Autour du Libre 2000

Table ronde



 
 

Produire avec du logiciel libre ?
Produire du logiciel libre ?



Participants

Avertissement : Cette synthèse ne reprend pas la séquence temporelle de la discussion mais est réorganisée pour en simplifier la lecture. Les participants valideront cette réécriture. Certaines annotations en italique sont ajoutées pour organiser la lecture.
 

Trame proposée de la table ronde

 

La Trame du document… au fil des discussions

Le point de vue utilisateur

AB : Pouvez vous faire le point sur l’utilisation des logiciels libres dans vos entreprises et préciser s’il existe des " prescriptions " ou des " incitations " ?

JA : En introduction, je souhaite faire remarquer qu’il ne s’agit pas de prescrire, d’interdire ou d’opposer deux systèmes (libre et commercial). Thomson-CSF devra probablement faire cohabiter dans ses systèmes des composants libres et des composants commerciaux. Le problème pour nous est donc de comprendre les avantages, les inconvénients et les règles de chacun de ces deux mondes, afin de fournir des systèmes en accord à la fois avec ces deux mondes mais également avec les exigences de nos clients.
Thomson utilise environ 1500 logiciels commerciaux et 130 à 140 logiciels en open source.
Il n’y a pas de prescription encore sur l’utilisation ou non des logiciels libres.
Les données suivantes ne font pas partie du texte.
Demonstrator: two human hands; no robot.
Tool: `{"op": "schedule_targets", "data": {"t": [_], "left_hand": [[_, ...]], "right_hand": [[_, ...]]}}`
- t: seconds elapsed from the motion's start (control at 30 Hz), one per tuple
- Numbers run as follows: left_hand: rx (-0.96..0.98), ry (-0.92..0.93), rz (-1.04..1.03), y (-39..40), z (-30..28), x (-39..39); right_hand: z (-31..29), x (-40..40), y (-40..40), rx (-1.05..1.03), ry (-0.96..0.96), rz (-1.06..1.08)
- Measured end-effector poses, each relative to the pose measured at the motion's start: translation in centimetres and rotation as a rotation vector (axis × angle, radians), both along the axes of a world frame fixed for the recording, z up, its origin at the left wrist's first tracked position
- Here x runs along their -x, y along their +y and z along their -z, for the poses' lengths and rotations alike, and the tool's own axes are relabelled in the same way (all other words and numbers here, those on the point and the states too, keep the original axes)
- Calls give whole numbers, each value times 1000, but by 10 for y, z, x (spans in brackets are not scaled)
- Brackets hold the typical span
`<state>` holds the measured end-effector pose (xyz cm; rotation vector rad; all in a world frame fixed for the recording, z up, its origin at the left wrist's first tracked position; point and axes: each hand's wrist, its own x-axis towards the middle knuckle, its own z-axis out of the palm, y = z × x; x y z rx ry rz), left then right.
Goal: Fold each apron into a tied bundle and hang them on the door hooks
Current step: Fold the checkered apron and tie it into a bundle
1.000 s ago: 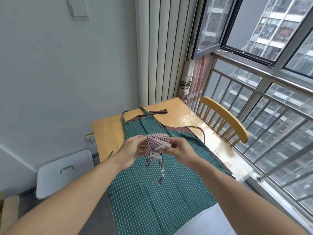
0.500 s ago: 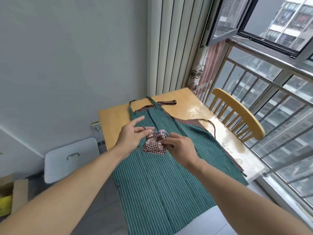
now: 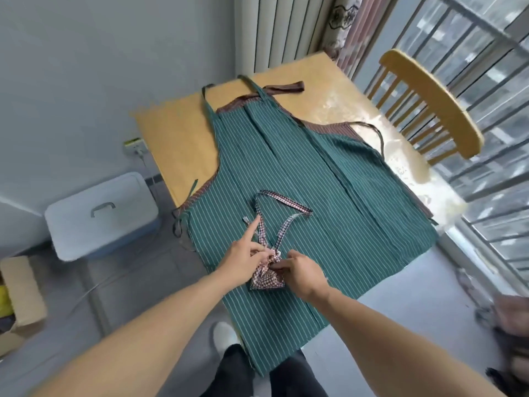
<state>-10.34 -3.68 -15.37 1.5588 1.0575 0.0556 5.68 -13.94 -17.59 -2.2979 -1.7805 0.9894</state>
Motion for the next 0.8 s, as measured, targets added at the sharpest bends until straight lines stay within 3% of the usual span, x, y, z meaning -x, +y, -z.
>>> {"op": "schedule_targets", "data": {"t": [0.17,0.37,0.5,0.63,0.73,0.8], "left_hand": [[-66,56,71,-14,13,-7],[-39,113,177,-22,21,-9],[-17,128,162,-26,25,-14],[-80,138,105,-32,28,-16],[-62,118,66,-34,28,-17],[-52,123,50,-33,30,-17]], "right_hand": [[-13,2,-14,-3,71,27],[-34,-3,-30,-60,117,228],[-38,-5,-23,-107,132,151],[-36,-3,-9,-117,269,93],[-34,-9,-1,-206,356,231],[-26,-17,3,-210,276,253]]}}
Nous étudions les critères techniques, les variantes, les critères juridiques. Le but est de sortir une directive très prochainement.
Actuellement, il y a une frustration vis-à-vis des logiciels commerciaux à cause de la perte de contrôle sur le cycle de vie et les évolutions de ces produits conçus de plus en plus fréquemment pour des marchés beaucoup plus larges que les nôtres. La plupart de nos systèmes doivent pouvoir fonctionner pendant très longtemps (plus d'un dizaine d'années). De ce point de vue avoir l’accès aux sources, pouvoir corriger ou faire évoluer ces sources, pouvoir installer ces logiciels sur les plates-formes qui nous intéressent est un très fort argument en faveur du libre. Mais cela implique également de développer une expertise (interne/externe) sur les logiciels libres avant de les utiliser. Un grand Groupe comme Thomson-CSF ne peut pas se lancer à la légère dans le libre. Il se doit de faire une étude complète avant d’adopter une position dans ce domaine ce qui explique vu de l’extérieur une lenteur apparente dans la définition d’une stratégie concernant leur utilisation.
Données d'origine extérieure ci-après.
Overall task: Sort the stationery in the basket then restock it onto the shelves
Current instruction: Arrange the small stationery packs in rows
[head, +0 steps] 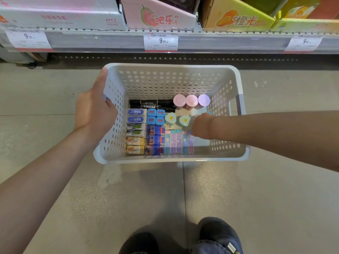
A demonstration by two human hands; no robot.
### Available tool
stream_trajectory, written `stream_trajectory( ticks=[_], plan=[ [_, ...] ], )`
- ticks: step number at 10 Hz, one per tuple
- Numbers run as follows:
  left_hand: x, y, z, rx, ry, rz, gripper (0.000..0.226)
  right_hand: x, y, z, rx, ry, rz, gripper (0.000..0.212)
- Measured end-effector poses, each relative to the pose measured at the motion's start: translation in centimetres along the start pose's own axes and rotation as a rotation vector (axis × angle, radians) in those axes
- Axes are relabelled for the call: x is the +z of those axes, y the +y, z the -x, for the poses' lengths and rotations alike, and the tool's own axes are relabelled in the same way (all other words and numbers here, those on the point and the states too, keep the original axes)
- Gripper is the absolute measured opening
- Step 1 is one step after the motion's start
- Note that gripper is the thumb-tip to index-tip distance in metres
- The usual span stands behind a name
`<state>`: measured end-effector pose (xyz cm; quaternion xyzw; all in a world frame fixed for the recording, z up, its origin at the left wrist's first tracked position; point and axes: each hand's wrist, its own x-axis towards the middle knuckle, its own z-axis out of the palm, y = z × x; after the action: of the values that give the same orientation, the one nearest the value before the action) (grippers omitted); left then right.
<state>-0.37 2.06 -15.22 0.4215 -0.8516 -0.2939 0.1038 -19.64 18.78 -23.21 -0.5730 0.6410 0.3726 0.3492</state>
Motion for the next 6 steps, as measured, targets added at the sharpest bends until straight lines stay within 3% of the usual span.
stream_trajectory(
  ticks=[1,2,3,4,5,6],
  plan=[
    [0.0,0.1,0.0,-0.008,-0.002,0.007,0.071,-2.3,-1.3,5.9,0.077,-0.037,-0.023,0.022],
    [0.0,0.0,0.0,-0.003,-0.001,0.008,0.071,-2.3,-0.3,6.2,0.048,0.085,-0.054,0.027],
    [0.0,-0.1,0.0,0.003,0.000,0.015,0.071,-1.9,0.5,6.6,0.039,0.301,-0.307,0.021],
    [0.0,-0.1,0.0,0.011,0.001,0.002,0.071,-1.7,0.9,7.5,0.050,0.362,-0.845,0.041],
    [0.0,0.0,0.0,0.016,0.003,-0.012,0.071,-1.3,0.7,8.1,0.037,0.328,-1.238,0.053],
    [0.0,-0.1,-0.2,0.017,0.009,-0.034,0.071,-1.1,0.4,8.3,-0.029,0.279,-1.444,0.063]
  ],
)
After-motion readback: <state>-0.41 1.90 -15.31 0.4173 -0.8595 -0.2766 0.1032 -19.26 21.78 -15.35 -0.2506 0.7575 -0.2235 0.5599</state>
SN : Nous sommes une petite société et il n'y a pas de système de prescription comme il pourrait y en avoir chez Thomson. L'objectif de l'entreprise est de répondre au mieux à un cahier des charges fonctionnel présenté par le client. C'est ce que le client demande. Parfois nous rencontrons des passionnés et les solutions à base de logiciels libres sont favorisées, mais le plus important est de répondre aux besoins présentés par le client.

YF : Chez nous, le choix est libre, la solution doit être adaptée au client. Si nous proposons des logiciels libres, c'est parce qu'ils répondent mieux aux besoins du client.

PL : SUN a une perspective un peu différente. SUN est un constructeur et une société de taille moyenne (30 000 collaborateurs). Il y a une volonté en interne de conserver un esprit " start up ", mais aussi d'avoir une attitude pragmatique (par exemple vis-à-vis du logiciel libre.) Le discours interne s’approche de " si une règle ne vous plaît pas, ne la respectez pas ". Il y une grande liberté au niveau personnel ; la société n'intervient pas, même si elle conseille d'utiliser Solaris pour Intel sur les PC portable, j’utilise Redhat sur ma machine.
SUN prend en compte le mouvement du logiciel libre car on suspecte que cela peut être important. Donc nous participons activement à la diffusion et à production de logiciel libre au travers par exemple du portage de Linux sur SPARC, de celui de Java 2 pour Linux et par l’utilisation de logiciels libres comme gcc, Apache et de leur adaptation à Solaris.
L'idée de logiciel ouvert est compatible avec la stratégie commerciale actuelle de SUN : tous les nouveaux logiciels sont disponibles en code source et SUN s'engage dans la mesure où c'est possible à fournir la totalité des codes sources de ses logiciels. Ce sera le cas pour Solaris 8.
De plus, SUN distribue un certain nombre de logiciels gratuitement, comme Star Office.
Mais si ces produits sont utilisés pour construire une offre commerciale, il faut payer des royalties à SUN.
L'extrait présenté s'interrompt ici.